デイジーを見送り、ヒスイとジェフはグリーンホエールに戻り──ヒスイは崩れ落ちた。
「社長、大丈夫ですか?」
「なあ、これでよかったのか?デイジー室長、機嫌損ねてはないよな?」
「まあ、仕事を減らされるって感じじゃなさそうですがね……」
取り引き先の重役に部下の処分を降すところを見せるというのは相当のプレッシャーだった。戦闘の緊張も合わせてヒスイの足はもう言うことをきいてくれない。
ジェフがヒスイに肩を貸して歩き出す。
「なんです、アルテの処罰を後悔してるんですか?」
「いや、そうじゃないけど……」
「ならいいんじゃないですかね」
ジェフの質問に返答しながら、ヒスイは脳裏にアルテを思い浮かべた。
「あー……そうだ、食堂に行ってくれないか。リーナに頼み事がある……」
グリーンホエールの自室に戻ったアルテは仰向けにベッドに倒れ込んだ。その頭は混乱していた。
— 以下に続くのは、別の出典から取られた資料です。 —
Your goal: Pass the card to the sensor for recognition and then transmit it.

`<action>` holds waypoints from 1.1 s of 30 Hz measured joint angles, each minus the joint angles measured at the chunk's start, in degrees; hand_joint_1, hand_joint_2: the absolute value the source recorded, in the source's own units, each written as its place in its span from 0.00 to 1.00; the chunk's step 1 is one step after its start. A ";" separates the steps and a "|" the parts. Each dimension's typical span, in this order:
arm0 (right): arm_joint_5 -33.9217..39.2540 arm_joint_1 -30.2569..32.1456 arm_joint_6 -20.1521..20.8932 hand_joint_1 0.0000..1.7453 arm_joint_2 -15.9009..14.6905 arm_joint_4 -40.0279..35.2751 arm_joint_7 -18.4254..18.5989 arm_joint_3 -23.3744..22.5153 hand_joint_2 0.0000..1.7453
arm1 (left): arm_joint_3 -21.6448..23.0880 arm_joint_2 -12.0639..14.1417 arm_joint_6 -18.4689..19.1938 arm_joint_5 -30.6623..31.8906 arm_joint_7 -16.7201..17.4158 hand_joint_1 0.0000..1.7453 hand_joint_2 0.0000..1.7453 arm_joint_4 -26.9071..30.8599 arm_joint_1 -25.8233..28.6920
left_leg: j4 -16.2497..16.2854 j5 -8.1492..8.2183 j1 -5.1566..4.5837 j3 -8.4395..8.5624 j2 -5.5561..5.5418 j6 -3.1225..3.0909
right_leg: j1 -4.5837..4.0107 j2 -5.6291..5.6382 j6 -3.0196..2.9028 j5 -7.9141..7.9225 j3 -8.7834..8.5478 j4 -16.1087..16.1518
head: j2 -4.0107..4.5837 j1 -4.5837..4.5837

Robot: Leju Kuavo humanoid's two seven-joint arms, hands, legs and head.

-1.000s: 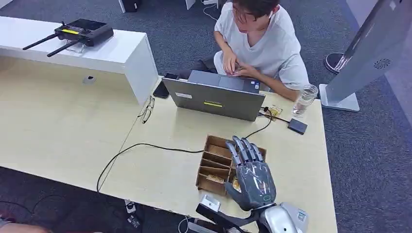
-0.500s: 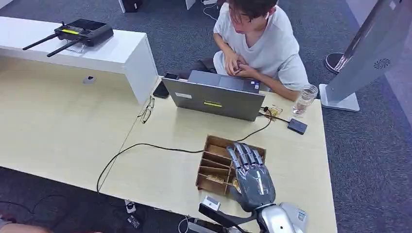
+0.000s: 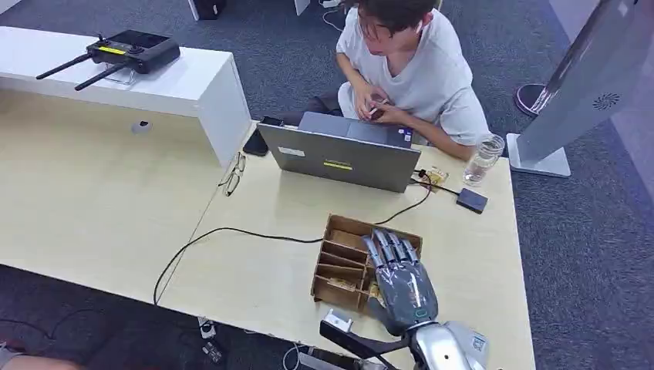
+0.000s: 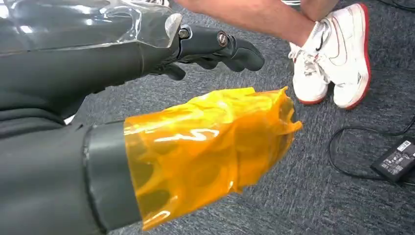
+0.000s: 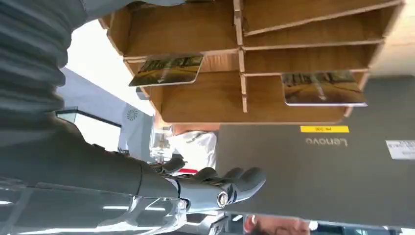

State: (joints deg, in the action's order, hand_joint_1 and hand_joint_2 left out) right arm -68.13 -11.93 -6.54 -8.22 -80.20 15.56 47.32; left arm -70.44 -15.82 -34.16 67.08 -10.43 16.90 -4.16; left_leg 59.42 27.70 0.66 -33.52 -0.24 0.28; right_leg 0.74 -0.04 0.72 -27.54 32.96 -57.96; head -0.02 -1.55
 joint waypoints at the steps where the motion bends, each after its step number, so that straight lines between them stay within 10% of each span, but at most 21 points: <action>1: 0.15 -0.04 -0.09 0.00 -0.09 0.46 -0.02 -0.07 1.00 | 0.00 0.00 -0.02 0.07 0.00 0.00 0.00 0.00 0.01 | 0.00 0.00 0.00 0.00 0.00 0.00 | 0.00 0.00 0.00 0.00 0.00 0.00 | 0.00 0.02; 33: -2.10 1.79 -1.42 0.10 -1.05 3.52 1.27 -8.09 1.00 | 1.42 0.07 -0.50 0.13 0.11 0.00 0.00 -0.24 0.02 | 0.01 0.00 0.00 0.01 0.00 0.00 | 0.00 0.01 0.00 0.00 0.00 0.00 | 0.00 0.00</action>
State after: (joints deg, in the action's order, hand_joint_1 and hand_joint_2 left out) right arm -70.23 -10.14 -7.96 -9.27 -76.67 16.83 39.23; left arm -69.02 -15.76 -34.67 67.21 -10.32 16.65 -4.14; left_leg 59.42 27.70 0.65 -33.51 -0.23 0.28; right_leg 0.74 -0.04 0.72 -27.54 32.96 -57.96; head -0.02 -1.55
──あんな程度でいいの?かばってもらえた。デイジー室長の機嫌を損ねたんじゃ?自分のせいで仕事が減る?いやでも穏やかになったし。社長は何を考えている?わかんない──
「アルテちゃーん、入ってもいいー?」
「あ、はい」
いつの間にか小一時間経っていた。アルテは起き上がって調理員のリーナを出迎える。
「アルテちゃんにプレゼント~」
そういって彼女はパフェを差し出してきた。いちご、バナナ、キウイなど色とりどりの果物とクリームやチョコでデコレーションされている。
「これは……」
「ふふ、おどろいた?今日活躍したアルテちゃんへのごほうびでーす」
こんなデザート、月面ではそうそう食べられるものではない。
「うーん社長も粋なことするよね~」
「えっ……社長がこれを?」
「あ、黙っててて言われてたのに言っちゃった。まぁいっか」
リーナはばつが悪そうに金髪の頭をかいた。
「社長が頼んできたんだよね、アルテちゃんにパフェ作ってあげてって」
アルテの金色の瞳はパフェに釘付けである。その頬は赤みがかっていた。
「じゃあごゆっくり~。あ、食べたら歯磨きしなさいよー」
そう言ってリーナはにんまりとした顔をして出て行った。
──ヒスイ社長が。気づかってくれた。なんか顔が熱い。早く食べよう。
アルテはパフェをスプーンで掬って口に含む。
初めて食べたパフェはすごく甘く、おいしかった。